◆ **PROBLEM TO WORK ON**
Retype everything in the listing, leaving each line exactly as it is.

------ PROVIDED MATERIAL

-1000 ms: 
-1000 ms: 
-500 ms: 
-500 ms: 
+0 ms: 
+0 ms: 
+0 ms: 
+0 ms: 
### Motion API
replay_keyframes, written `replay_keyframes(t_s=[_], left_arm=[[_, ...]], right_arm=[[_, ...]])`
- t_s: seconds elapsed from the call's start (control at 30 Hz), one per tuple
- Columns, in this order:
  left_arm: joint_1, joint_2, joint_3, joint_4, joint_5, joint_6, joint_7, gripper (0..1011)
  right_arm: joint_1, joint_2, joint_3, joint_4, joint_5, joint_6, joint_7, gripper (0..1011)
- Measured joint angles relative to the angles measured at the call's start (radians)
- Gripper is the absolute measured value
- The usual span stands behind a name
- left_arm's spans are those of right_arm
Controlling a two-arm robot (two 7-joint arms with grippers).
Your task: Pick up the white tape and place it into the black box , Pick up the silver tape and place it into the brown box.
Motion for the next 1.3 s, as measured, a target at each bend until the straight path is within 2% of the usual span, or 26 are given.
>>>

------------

◆ **ANSWER TO THE PROBLEM**
-1000 ms: 
-1000 ms: 
-500 ms: 
-500 ms: 
+0 ms: 
+0 ms: 
+0 ms: 
+0 ms: 
### Motion API
replay_keyframes, written `replay_keyframes(t_s=[_], left_arm=[[_, ...]], right_arm=[[_, ...]])`
- t_s: seconds elapsed from the call's start (control at 30 Hz), one per tuple
- Columns, in this order:
  left_arm: joint_1, joint_2, joint_3, joint_4, joint_5, joint_6, joint_7, gripper (0..1011)
  right_arm: joint_1, joint_2, joint_3, joint_4, joint_5, joint_6, joint_7, gripper (0..1011)
- Measured joint angles relative to the angles measured at the call's start (radians)
- Gripper is the absolute measured value
- The usual span stands behind a name
- left_arm's spans are those of right_arm
Controlling a two-arm robot (two 7-joint arms with grippers).
Your task: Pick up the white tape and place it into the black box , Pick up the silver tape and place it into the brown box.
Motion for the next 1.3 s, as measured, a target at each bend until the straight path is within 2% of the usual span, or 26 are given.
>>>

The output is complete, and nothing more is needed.